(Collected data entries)

━━━━━━━━━━━━━━━━━━━━━━━━━━━━━━

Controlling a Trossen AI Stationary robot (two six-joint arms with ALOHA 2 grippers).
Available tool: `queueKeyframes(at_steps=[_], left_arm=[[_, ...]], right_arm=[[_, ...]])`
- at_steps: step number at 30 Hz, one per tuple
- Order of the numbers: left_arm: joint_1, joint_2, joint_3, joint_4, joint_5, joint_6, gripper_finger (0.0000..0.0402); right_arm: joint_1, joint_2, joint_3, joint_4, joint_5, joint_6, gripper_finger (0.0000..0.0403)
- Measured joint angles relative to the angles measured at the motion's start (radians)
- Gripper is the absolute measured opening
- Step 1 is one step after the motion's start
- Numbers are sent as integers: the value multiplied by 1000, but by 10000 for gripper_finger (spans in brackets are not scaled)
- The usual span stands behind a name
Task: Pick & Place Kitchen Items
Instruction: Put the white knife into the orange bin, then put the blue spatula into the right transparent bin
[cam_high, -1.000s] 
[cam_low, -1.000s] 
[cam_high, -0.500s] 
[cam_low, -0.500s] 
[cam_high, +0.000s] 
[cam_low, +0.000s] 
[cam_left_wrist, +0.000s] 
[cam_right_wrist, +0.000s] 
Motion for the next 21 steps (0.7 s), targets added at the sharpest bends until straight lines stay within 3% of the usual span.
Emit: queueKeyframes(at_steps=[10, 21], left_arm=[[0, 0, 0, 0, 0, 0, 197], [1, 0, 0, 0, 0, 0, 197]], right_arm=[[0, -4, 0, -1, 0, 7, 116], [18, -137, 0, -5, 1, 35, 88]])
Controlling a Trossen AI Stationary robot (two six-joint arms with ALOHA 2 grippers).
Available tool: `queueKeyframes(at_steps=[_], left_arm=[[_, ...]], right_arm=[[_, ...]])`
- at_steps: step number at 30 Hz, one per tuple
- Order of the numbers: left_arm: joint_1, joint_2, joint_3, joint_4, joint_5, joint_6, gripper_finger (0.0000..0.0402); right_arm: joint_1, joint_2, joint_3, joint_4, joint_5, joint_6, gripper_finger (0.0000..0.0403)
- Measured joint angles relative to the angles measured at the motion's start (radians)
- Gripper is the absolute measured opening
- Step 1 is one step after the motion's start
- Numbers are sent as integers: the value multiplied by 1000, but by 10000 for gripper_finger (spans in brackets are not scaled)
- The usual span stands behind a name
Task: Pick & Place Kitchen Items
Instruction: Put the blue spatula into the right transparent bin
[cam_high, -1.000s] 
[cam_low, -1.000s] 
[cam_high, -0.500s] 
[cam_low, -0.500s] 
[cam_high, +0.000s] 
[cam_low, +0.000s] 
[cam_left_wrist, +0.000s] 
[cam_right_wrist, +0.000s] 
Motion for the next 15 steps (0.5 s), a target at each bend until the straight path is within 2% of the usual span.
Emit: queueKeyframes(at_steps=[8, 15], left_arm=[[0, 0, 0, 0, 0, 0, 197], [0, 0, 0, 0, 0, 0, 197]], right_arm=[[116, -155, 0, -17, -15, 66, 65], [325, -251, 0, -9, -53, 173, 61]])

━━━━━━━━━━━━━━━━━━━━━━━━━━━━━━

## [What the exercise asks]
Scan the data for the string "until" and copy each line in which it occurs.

## [Exercise output]
Motion for the next 21 steps (0.7 s), targets added at the sharpest bends until straight lines stay within 3% of the usual span.
Motion for the next 15 steps (0.5 s), a target at each bend until the straight path is within 2% of the usual span.

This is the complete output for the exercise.